Learning Ray - Flexible Distributed Python for Machine Learning¶

-- Max Pumperla, Edward Oakes, Richard Liaw

Online version of "Learning Ray" (O'Reilly). All code and diagrams used in the book are fully open-sourced, and you can find self-contained notebooks accompanying the book here for free. You won't get the exact same reading experience as with the printed book, but you should get a good idea if the book is for you. If you want to support this project and buy the book, you can e.g. get it directly from O'Reilly, or from Amazon. The book will be published in May 2023, but online formats should be available before that.

Learning Ray

Overview¶

The book is organized to guide you chapter by chapter from core concepts of Ray to more sophisticated topics along the way. The first three chapters of the book teach the basics of Ray as a distributed Python framework with practical examples. Chapters four to ten introduce Ray's high-level libraries and show how to build applications with them. The last two chapters give you an overview of Ray's ecosystem and show you where to go next. Here's what you can expect from each chapter.

Chapter 1, An Overview of Ray Introduces you at a high level to all of Ray's components, how it can be used in machine learning and other tasks, what the Ray ecosystem currently looks like and how Ray as a whole fits into the landscape of distributed Python.
Chapter 2, Getting Started with Ray Walks you through the foundations of the Ray project, namely its low-level API. It also discussed how Ray Tasks and Actors naturally extend from Python functions and classes.

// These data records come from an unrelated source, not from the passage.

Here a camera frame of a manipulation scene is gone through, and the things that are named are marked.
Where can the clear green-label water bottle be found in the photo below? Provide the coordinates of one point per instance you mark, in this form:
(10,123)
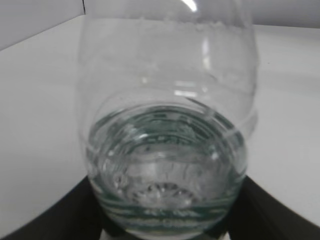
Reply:
(165,106)

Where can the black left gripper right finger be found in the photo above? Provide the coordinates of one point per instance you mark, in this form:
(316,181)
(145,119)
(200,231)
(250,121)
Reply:
(256,215)

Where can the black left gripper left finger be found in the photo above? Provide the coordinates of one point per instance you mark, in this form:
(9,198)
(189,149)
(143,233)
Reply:
(77,216)

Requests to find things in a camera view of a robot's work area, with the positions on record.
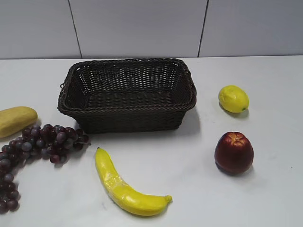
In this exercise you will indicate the yellow lemon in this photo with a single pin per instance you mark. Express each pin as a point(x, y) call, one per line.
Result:
point(233, 99)

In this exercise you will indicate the dark woven wicker basket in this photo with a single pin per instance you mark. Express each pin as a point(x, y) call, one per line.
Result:
point(128, 95)

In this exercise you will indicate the purple grape bunch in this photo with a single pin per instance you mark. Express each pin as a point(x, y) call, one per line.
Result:
point(53, 143)

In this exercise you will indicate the yellow mango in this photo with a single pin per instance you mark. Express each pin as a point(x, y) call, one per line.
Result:
point(15, 119)

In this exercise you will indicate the yellow banana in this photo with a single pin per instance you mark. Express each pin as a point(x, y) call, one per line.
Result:
point(123, 194)

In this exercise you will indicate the red apple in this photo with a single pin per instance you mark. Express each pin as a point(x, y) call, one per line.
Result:
point(234, 153)

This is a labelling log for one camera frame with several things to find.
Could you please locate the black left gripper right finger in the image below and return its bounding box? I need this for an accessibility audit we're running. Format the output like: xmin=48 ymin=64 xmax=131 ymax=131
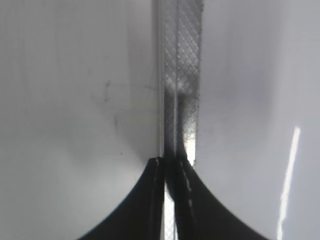
xmin=165 ymin=157 xmax=265 ymax=240

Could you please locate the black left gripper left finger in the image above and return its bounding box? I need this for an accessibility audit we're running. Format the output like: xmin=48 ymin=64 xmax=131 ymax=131
xmin=80 ymin=157 xmax=165 ymax=240

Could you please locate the clear mesh tape strip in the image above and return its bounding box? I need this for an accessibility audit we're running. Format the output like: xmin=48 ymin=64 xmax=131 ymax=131
xmin=157 ymin=0 xmax=205 ymax=240

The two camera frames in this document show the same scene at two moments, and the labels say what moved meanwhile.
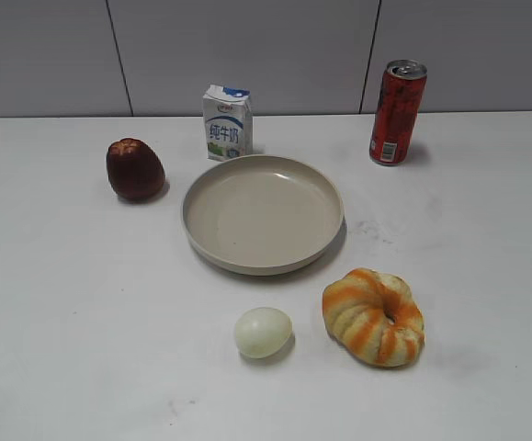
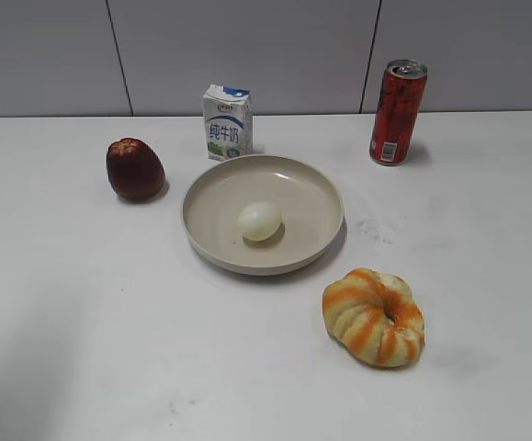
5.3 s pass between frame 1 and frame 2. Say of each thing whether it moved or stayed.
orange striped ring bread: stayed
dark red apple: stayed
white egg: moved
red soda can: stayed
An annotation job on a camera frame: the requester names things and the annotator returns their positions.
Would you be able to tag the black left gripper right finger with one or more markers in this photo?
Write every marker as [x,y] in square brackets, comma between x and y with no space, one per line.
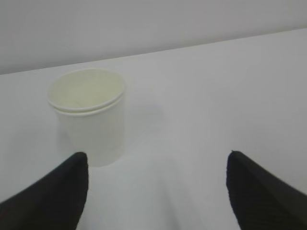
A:
[260,200]

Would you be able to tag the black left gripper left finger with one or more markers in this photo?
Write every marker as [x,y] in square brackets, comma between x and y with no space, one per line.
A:
[55,202]

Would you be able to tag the white paper cup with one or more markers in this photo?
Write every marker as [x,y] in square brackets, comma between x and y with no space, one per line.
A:
[89,104]

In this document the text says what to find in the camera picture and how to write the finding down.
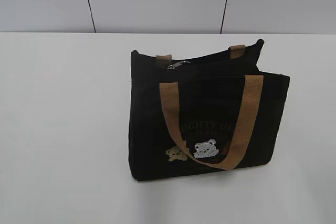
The silver zipper pull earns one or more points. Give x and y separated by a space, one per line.
177 64

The black canvas tote bag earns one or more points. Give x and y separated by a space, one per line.
220 112

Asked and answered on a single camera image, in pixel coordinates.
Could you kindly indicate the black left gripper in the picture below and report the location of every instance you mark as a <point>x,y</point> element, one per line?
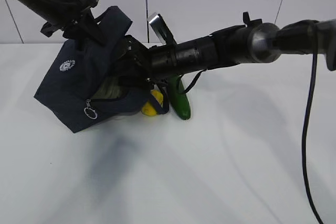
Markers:
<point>76,21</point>

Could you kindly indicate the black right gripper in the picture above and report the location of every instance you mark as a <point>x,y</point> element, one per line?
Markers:
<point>143,68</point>

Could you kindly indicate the glass container with green lid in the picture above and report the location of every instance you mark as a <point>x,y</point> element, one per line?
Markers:
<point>110,89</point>

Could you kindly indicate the yellow toy fruit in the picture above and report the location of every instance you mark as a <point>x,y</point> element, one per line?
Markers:
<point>154,106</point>

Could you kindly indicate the green cucumber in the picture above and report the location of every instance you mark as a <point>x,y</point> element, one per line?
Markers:
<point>178,101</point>

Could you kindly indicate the dark navy fabric lunch bag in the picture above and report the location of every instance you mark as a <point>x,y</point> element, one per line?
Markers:
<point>75,76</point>

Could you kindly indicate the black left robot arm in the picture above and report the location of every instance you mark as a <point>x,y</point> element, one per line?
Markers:
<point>45,11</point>

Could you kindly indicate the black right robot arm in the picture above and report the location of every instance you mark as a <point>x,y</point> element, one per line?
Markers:
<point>252,42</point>

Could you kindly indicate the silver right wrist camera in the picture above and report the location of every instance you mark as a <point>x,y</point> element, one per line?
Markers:
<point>161,29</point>

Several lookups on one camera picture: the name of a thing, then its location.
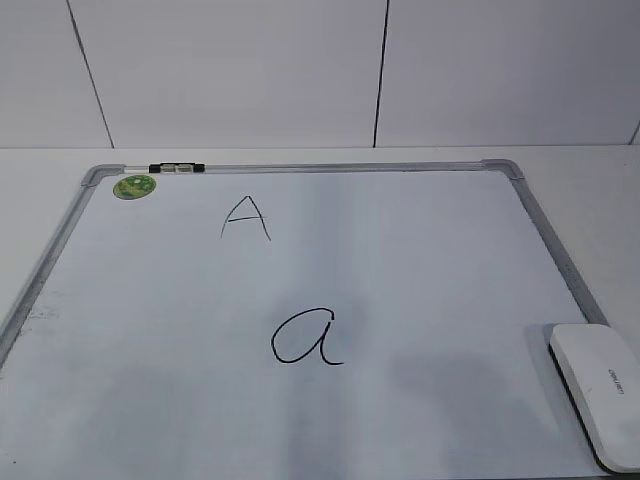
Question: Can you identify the white whiteboard eraser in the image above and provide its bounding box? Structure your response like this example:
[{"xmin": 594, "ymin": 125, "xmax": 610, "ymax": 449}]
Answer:
[{"xmin": 549, "ymin": 324, "xmax": 639, "ymax": 474}]

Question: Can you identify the white framed whiteboard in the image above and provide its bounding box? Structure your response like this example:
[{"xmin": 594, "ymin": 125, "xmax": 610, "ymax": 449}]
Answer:
[{"xmin": 1, "ymin": 159, "xmax": 639, "ymax": 479}]

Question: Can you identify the black board hanger clip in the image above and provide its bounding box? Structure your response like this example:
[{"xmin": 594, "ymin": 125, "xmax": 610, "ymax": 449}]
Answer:
[{"xmin": 148, "ymin": 162, "xmax": 206, "ymax": 174}]

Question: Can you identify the round green magnet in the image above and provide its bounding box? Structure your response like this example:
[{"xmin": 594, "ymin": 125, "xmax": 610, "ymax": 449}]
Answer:
[{"xmin": 113, "ymin": 175, "xmax": 156, "ymax": 200}]

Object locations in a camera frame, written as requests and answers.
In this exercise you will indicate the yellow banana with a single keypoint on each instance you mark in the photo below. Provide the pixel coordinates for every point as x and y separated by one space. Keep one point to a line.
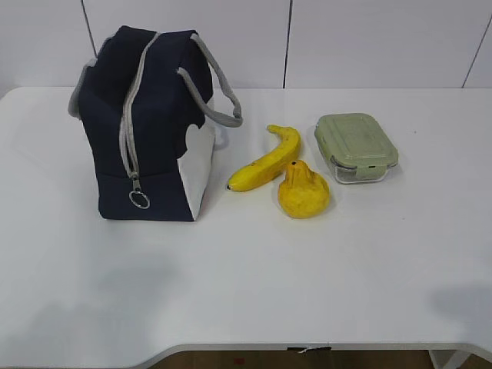
269 166

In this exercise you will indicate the yellow pear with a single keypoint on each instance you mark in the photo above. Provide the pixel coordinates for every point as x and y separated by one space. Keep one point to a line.
303 193

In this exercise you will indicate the green lid glass container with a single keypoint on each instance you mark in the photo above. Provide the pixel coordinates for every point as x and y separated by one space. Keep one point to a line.
355 148

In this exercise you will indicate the navy blue lunch bag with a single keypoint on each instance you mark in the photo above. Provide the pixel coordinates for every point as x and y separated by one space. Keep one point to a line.
149 102

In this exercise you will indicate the black tape on table edge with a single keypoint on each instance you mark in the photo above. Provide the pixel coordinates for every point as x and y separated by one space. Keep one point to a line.
304 350

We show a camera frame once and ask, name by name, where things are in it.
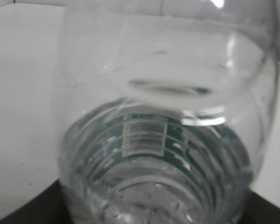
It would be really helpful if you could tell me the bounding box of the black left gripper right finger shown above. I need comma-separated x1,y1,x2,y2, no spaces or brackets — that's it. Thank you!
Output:
240,191,280,224

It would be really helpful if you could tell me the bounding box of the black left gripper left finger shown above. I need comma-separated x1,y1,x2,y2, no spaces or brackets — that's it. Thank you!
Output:
0,180,70,224

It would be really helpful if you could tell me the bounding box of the clear Cestbon water bottle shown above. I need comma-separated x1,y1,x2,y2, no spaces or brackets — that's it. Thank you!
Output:
53,0,279,224

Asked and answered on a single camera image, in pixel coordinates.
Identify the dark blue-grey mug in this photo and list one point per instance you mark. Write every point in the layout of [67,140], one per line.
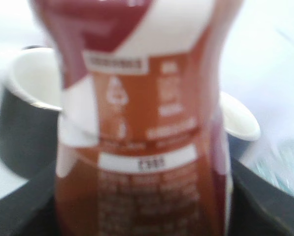
[240,124]

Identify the brown coffee drink bottle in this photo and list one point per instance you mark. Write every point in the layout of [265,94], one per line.
[142,149]

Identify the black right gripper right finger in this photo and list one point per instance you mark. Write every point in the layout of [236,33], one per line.
[259,209]

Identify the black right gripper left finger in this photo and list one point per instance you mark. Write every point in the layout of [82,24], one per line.
[30,210]

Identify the black mug white interior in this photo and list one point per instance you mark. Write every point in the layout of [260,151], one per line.
[29,109]

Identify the clear water bottle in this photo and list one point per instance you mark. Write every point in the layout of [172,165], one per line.
[276,166]

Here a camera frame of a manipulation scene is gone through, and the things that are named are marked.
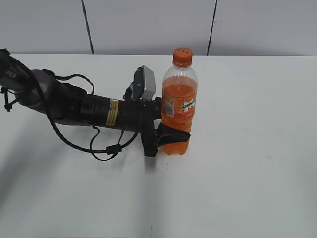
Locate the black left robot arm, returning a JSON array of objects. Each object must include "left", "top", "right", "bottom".
[{"left": 0, "top": 49, "right": 190, "bottom": 157}]

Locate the orange bottle cap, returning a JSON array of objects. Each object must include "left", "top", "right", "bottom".
[{"left": 172, "top": 47, "right": 193, "bottom": 68}]

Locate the orange Mirinda soda bottle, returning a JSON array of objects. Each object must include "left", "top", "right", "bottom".
[{"left": 160, "top": 63, "right": 199, "bottom": 156}]

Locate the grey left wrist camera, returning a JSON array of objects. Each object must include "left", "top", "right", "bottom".
[{"left": 123, "top": 65, "right": 156, "bottom": 101}]

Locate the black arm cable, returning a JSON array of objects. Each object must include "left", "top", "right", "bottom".
[{"left": 29, "top": 70, "right": 140, "bottom": 162}]

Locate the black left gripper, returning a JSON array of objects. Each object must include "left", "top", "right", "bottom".
[{"left": 116, "top": 97, "right": 191, "bottom": 157}]

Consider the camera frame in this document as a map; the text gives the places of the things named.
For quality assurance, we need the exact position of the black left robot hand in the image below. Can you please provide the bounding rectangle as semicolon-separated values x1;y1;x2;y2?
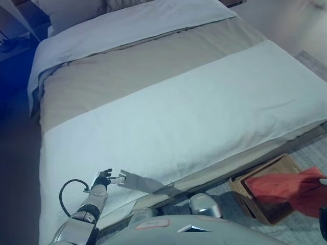
91;168;127;189

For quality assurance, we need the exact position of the red cloth garment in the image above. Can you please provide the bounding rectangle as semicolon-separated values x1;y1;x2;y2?
246;166;327;219

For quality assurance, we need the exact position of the wooden laundry basket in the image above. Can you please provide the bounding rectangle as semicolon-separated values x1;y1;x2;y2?
229;153;305;226

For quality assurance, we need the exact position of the bed with white blanket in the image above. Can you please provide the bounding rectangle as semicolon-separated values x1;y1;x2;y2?
38;39;327;228

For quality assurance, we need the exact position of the grey robot torso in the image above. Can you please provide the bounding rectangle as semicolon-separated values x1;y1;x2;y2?
94;213;285;245

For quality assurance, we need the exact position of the silver right robot leg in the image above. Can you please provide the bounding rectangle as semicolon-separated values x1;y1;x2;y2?
188;192;222;218

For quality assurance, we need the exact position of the beige duvet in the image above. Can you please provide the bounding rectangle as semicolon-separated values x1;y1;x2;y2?
38;15;269;135

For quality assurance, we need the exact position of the white folded top sheet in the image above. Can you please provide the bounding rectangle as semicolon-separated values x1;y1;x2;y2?
27;0;238;118

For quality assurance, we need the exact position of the dark side table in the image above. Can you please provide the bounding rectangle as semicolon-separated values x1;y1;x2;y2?
0;25;37;62

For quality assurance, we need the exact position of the plain beige pillow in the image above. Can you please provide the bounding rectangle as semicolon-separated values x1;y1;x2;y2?
32;0;108;36

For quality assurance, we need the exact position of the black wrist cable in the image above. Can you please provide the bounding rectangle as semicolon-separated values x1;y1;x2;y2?
59;179;90;218

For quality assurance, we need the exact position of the brown bed frame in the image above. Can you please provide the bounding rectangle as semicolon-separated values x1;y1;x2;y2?
134;121;327;209

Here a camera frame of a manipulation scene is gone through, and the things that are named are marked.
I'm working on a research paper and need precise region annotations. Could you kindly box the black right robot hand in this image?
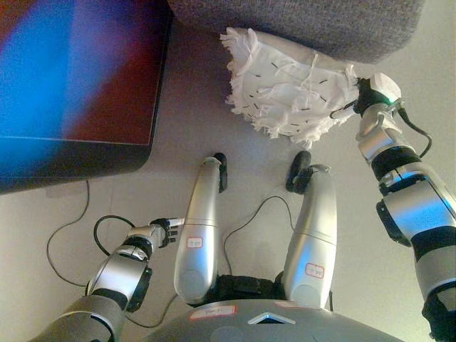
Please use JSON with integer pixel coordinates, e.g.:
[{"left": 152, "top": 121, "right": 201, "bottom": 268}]
[{"left": 330, "top": 73, "right": 403, "bottom": 120}]

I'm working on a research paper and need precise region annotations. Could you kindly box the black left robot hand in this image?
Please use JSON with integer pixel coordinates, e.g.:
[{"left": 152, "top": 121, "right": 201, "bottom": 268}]
[{"left": 149, "top": 217, "right": 186, "bottom": 249}]

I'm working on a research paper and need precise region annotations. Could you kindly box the white fringed pillow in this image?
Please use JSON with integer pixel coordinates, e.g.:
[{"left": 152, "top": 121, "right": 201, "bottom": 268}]
[{"left": 219, "top": 27, "right": 361, "bottom": 150}]

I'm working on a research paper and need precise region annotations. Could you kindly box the silver left robot leg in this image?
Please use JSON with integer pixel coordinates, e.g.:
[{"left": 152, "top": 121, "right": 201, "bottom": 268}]
[{"left": 173, "top": 156, "right": 224, "bottom": 306}]

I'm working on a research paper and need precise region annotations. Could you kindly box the silver robot leg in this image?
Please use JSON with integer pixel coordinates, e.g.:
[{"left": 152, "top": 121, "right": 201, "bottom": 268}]
[
  {"left": 283, "top": 164, "right": 338, "bottom": 309},
  {"left": 173, "top": 156, "right": 224, "bottom": 306}
]

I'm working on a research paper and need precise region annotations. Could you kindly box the black left robot foot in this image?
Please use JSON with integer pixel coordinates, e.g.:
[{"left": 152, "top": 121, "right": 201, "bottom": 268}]
[{"left": 212, "top": 152, "right": 228, "bottom": 194}]

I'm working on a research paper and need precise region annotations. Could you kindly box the black robot foot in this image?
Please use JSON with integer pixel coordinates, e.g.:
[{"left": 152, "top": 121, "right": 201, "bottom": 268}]
[
  {"left": 212, "top": 152, "right": 228, "bottom": 194},
  {"left": 286, "top": 150, "right": 314, "bottom": 195}
]

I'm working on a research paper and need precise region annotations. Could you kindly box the red-edged torso label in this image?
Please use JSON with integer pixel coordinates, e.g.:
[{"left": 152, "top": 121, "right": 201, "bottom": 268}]
[{"left": 188, "top": 305, "right": 238, "bottom": 321}]

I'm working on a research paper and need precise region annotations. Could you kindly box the grey fabric armchair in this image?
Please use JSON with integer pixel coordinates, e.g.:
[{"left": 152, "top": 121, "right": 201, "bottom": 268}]
[{"left": 167, "top": 0, "right": 423, "bottom": 66}]

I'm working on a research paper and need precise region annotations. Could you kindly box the black right robot foot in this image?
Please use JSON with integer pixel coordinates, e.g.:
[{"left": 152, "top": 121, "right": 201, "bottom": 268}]
[{"left": 286, "top": 150, "right": 314, "bottom": 195}]

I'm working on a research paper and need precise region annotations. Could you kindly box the grey robot torso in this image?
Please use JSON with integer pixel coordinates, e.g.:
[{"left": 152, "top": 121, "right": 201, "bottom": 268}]
[{"left": 142, "top": 299, "right": 403, "bottom": 342}]

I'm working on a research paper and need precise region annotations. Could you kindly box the silver right robot leg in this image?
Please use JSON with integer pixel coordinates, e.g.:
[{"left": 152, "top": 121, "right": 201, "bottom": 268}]
[{"left": 283, "top": 164, "right": 338, "bottom": 309}]

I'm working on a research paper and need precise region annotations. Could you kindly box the red-edged right leg label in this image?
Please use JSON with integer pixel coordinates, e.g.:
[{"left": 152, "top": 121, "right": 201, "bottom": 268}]
[{"left": 306, "top": 262, "right": 326, "bottom": 279}]

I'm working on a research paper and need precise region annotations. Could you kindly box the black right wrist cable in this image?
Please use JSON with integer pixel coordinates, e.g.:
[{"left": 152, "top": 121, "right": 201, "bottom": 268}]
[{"left": 398, "top": 102, "right": 434, "bottom": 158}]

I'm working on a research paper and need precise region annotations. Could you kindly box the thin black floor cable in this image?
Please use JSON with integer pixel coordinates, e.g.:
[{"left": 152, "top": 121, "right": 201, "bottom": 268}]
[{"left": 47, "top": 180, "right": 294, "bottom": 328}]

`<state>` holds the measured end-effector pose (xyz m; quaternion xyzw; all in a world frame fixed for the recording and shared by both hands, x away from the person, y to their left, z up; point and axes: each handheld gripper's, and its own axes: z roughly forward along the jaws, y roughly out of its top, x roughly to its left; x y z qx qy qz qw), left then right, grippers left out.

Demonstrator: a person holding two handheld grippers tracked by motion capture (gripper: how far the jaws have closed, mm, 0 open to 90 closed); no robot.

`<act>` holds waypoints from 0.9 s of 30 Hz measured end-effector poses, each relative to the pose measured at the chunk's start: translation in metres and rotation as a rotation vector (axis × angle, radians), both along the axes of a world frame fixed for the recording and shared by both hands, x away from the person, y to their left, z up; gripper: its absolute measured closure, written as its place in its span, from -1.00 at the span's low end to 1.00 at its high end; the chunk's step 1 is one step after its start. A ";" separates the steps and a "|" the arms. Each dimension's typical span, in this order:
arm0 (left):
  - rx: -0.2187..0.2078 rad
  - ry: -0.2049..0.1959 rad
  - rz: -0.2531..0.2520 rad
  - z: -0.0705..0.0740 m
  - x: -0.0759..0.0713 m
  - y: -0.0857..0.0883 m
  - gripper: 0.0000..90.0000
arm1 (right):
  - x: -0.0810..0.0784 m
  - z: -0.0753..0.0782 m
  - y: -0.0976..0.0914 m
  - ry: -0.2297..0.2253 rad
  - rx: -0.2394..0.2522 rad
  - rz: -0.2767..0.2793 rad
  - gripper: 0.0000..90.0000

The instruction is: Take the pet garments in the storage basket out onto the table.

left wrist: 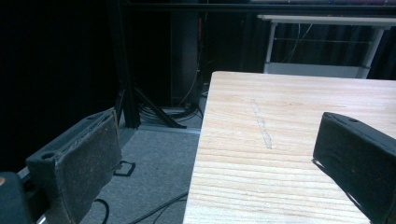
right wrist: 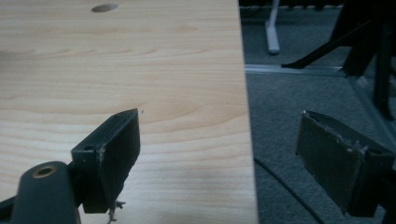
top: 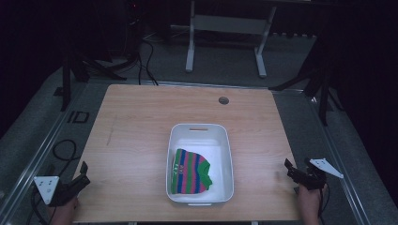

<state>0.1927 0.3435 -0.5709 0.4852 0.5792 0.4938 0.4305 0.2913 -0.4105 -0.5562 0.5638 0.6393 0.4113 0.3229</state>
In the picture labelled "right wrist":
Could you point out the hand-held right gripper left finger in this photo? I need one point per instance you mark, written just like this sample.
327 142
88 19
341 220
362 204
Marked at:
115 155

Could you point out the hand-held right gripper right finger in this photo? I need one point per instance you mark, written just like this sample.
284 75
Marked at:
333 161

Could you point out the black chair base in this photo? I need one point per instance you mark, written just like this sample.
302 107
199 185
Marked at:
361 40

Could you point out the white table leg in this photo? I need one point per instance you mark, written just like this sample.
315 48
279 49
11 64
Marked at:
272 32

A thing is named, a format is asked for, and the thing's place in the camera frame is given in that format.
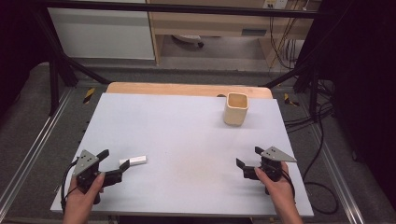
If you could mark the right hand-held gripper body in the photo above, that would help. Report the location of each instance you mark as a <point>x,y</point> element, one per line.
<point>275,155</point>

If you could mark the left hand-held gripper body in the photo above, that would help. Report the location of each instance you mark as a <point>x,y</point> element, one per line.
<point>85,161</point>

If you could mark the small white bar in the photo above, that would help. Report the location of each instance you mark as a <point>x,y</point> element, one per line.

You also learn about all of Ray's system components and how they work together.
Chapter 3, Building Your First Distributed Application with Ray Core Gives you an introduction to distributed systems and what makes them hard. We'll then build a first application together and discuss how to peak behind the scenes and get insights from the Ray toolbox.
Chapter 4, Reinforcement Learning with Ray RLlib Gives you a quick introduction to reinforcement learning and shows how Ray implements important concepts in RLlib. After building some examples together, we'll also dive into more advanced topics like preprocessors, custom models, or working with offline data.
Chapter 5, Hyperparameter Optimization with Ray Tune Covers why efficiently tuning hyperparameters is hard, how Ray Tune works conceptually, and how you can use it in practice for your machine learning projects.
Chapter 6, Data Processing with Ray Introduces you to the Dataset abstraction of Ray and how it fits into the landscape of other data structures. You will also learn how to bring pandas data frames, Dask data structures and Apache Spark workloads to Ray.
Chapter 7, Distributed Training with Ray Train Provides you with the basics of distributed model training and shows you how to use RaySGD with popular frameworks such as TensorFlow or PyTorch, and how to combine it with Ray Tune for hyperparameter optimization.
Chapter 9, Serving Models with Ray Serve Introduces you to model serving with Ray, why it works well within the framework, and how to do single-node and cluster deployment with it.
Chapter 9, Working with Ray Clusters This chapter is all about how you configure, launch and scale Ray clusters for your applications. You'll learn about Ray's cluster launcher CLI and autoscaler, as well as how to set up clusters in the cloud and how to deploy on Kubernetes and other cluster managers.
Chapter 10, Getting Started with the Ray AI Runtime Introduces you to Ray AIR, a unified toolkit for your ML workloads that offers many third party integrations for model training or accessing custom data sources.
Chapter 11, Ray's Ecosystem and Beyond Gives you an overview of the many interesting extensions and integrations that Ray has attracted over the years.